Monday, October 3, 2011

Personal Soundtrack: Randy Bachman’s Vinyl Tap Stories (Viking Canada, 2011)

On January 30, 2010, Randy Bachman (formerly of Guess Who and BTO) offered a live, on-stage version of Randy’s Vinyl Tap, the weekly show he does for CBC Radio. On the show, called Guitarology, he talked about the use of guitar in the history of rock’n’roll, playing tracks by the appropriate artists. Then for three consecutive nights in the intimate Glenn Gould Theatre in downtown Toronto, Bachman and his band played live, simulating the original recordings by using the same guitars the original artists used.

This year, Randy has published a collection of stories from the radio show in book form. He has included some of the Guitarology material, as well as other tales gleaned from a lifetime on the road, and in studios.

At the concert, he kicked things off with the Fender Telecaster: playing authentic renditions of Dale Hawkins’ “Susie Q” and Buck Owens’ “Buckaroo”. On “Message in a Bottle” from The Police, Randy said, “this is Andy Summers’ hardest song.  [This riff is comprised of] stacked 5ths. Try doing that for 4 minutes!”  Well, he managed to do it, and then, even more impressive, Bachman managed to take on “We’ve Ended As Lovers” and sound just like Jeff Beck!

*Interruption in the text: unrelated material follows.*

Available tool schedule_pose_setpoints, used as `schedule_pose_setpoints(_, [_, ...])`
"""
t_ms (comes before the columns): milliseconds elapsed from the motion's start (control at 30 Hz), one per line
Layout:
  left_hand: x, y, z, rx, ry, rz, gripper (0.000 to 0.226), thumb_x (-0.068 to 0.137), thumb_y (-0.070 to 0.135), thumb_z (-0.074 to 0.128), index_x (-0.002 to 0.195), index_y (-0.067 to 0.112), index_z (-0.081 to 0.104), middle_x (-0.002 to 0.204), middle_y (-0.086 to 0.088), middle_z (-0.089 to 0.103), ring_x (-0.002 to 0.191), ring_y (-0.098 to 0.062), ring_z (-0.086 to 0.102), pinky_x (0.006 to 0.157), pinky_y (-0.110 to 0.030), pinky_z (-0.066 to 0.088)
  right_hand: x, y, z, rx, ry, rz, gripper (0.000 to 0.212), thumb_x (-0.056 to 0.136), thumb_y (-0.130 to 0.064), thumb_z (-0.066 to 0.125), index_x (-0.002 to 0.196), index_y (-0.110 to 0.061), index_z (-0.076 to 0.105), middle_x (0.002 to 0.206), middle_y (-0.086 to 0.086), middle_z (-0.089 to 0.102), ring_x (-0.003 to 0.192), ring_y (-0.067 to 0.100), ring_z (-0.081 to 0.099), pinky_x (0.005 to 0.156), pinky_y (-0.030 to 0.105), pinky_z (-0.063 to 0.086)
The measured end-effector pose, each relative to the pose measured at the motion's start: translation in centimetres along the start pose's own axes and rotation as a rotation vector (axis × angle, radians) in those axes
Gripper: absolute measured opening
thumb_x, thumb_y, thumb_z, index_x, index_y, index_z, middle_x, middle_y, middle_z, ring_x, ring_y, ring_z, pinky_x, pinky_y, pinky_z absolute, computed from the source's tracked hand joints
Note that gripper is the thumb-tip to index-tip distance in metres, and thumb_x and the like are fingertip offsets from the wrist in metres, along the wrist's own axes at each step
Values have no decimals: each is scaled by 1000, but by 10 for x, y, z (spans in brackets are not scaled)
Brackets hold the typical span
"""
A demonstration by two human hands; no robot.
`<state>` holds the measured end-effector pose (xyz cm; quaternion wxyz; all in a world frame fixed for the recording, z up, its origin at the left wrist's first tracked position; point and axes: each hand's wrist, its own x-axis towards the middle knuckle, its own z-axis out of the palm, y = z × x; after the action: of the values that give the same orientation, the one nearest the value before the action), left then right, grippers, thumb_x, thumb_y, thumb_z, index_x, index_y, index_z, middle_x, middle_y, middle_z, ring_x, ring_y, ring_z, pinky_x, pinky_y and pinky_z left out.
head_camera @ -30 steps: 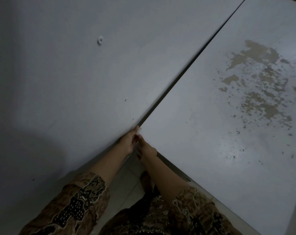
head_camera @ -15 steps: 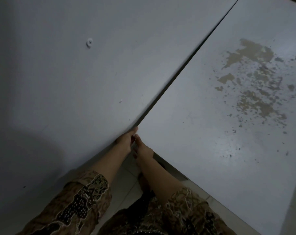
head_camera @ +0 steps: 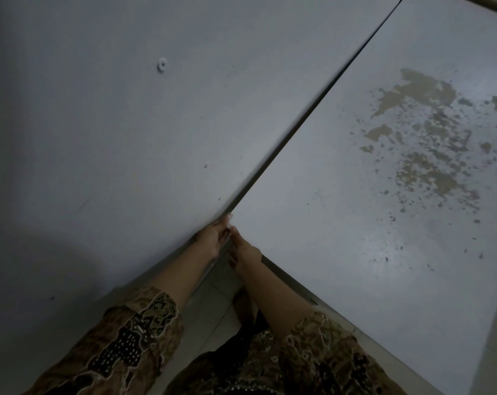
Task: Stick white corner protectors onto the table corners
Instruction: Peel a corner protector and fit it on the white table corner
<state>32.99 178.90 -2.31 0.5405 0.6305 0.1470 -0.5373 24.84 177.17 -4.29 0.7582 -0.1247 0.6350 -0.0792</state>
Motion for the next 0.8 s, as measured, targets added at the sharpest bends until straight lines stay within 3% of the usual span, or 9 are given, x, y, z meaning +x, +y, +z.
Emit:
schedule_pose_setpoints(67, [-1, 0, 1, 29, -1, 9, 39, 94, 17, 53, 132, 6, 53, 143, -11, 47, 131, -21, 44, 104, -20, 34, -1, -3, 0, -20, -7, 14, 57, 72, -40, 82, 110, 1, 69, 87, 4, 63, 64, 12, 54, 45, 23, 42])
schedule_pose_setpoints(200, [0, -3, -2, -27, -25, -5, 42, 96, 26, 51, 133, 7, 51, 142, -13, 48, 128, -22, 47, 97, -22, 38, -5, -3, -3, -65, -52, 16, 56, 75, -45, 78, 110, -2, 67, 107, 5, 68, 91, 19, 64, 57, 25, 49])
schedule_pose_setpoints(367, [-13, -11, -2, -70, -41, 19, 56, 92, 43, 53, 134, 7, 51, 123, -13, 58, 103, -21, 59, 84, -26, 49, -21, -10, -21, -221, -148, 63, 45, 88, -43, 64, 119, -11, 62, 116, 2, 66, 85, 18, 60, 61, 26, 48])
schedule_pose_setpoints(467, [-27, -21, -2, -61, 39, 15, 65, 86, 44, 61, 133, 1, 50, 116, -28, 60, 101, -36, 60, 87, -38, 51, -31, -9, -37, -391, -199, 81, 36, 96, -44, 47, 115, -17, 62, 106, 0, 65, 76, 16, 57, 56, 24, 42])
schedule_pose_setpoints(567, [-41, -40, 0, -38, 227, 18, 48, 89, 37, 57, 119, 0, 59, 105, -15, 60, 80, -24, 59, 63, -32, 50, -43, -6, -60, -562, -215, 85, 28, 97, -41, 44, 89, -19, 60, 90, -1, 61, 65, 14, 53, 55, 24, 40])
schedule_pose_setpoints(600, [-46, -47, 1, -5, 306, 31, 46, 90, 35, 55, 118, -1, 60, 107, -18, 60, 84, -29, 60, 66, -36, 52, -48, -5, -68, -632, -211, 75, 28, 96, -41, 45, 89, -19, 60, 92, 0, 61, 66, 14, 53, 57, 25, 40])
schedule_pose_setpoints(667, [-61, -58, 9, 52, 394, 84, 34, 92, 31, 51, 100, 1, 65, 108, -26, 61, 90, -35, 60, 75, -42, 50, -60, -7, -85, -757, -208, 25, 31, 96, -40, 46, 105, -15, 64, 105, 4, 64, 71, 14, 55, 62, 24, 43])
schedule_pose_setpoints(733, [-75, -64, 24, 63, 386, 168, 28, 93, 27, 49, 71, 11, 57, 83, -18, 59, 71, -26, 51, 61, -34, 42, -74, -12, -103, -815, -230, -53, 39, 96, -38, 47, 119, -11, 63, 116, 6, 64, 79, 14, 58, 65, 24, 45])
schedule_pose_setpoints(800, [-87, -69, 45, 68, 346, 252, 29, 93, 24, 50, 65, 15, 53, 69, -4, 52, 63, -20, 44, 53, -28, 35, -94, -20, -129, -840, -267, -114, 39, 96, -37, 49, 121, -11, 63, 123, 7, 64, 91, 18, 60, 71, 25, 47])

Bachman's guitars at Glenn Gould Theatre
On paper you don’t get to hear the songs, but you do get the authentic voice of someone who has been there (and back) telling the stories. The chapter entitled “Randy’s Guitar Shopp” features many of the tales from the concert.  As a teenager in Winnipeg, he met Lenny Breau who gave Bachman some guitar lessons. This led to his interest in jazz guitar. In his autobiography (2000’s Takin’ Care of Business) he mentioned the debt he owed to Breau. His lessons with Breau, and run-ins with Neil Young, are recounted in a chapter called “Lenny, Neil and Me.” His familiarity with the axes, chops and hot licks of players from Chuck Berry to Eric Clapton, comes through in fascinating yarns he spins on the pages of Vinyl Tap Stories.

It’s not Shakespeare, there’s very little poetry here, just Bachman’s authentic rock’n’roll voice. At the end of each chapter, Bachman includes a playlist of the appropriate songs. While, on radio or live, he can simply play that music, on paper it’s up to the reader to provide the soundtrack. The suggested listening lists are useful though. And the lists of Randy’s Favourites at the end are fun. There are song-lists of things like “Randy’s 20 Favourite Food Songs,” or “Randy’s 20 Favourite One-Hit Wonders.”

Bachman and Kidney. Photo by Rich Humber
He told a story at the theatre which receives short shrift in the book. He was on a vacation to London, England where he and his wife, Denise McCann, were invited to Abbey Road Studios where Giles Martin was mixing Beatles’ tracks for the LOVE project. “We have all the Beatles’ masters here,” Martin offered. “What would you like to hear?”

“The first chord of “A Hard Day’s Night!” Randy replied. Martin played the track. “George is playing an F with a G on top (on the 12-string ). Paul adds a D note on the Hofner bass (high D on the 12th fret of the D string), and John plays the Fadd9 chord that George is playing, on an acoustic guitar.” The Bachman Band replicated it perfectly, and it’s that kind of story that makes up for any lack of poetry in the written version. Bachman has had those experiences and has the authority to speak about these things.

The night at Glenn Gould ended with a long version of “Stormy Monday” which Denise sang while Randy played all eight guitars he had introduced throughout the show. It was an extraordinary evening and I’m glad I was there!  But if you weren’t, you can capture an echo of it by reading Vinyl Tap Stories, and providing your own soundtrack by using Bachman’s suggestions!

 David Kidney has reviewed for Green Man Review and Sleeping Hedgehog. He published the Rylander Quarterly (a Ry Cooder-based newsletter) for 8 years before turning it into a blog, at He works at McMaster University as Director of Learning Space Development and lives in Dundas with his wife.

1 comment:

  1. "John plays the Fadd9 chord that George is playing, on an acoustic guitar."

    No. He said: "And John's rhythm guitar is a D chord with a sus4, which means he got a G note on it."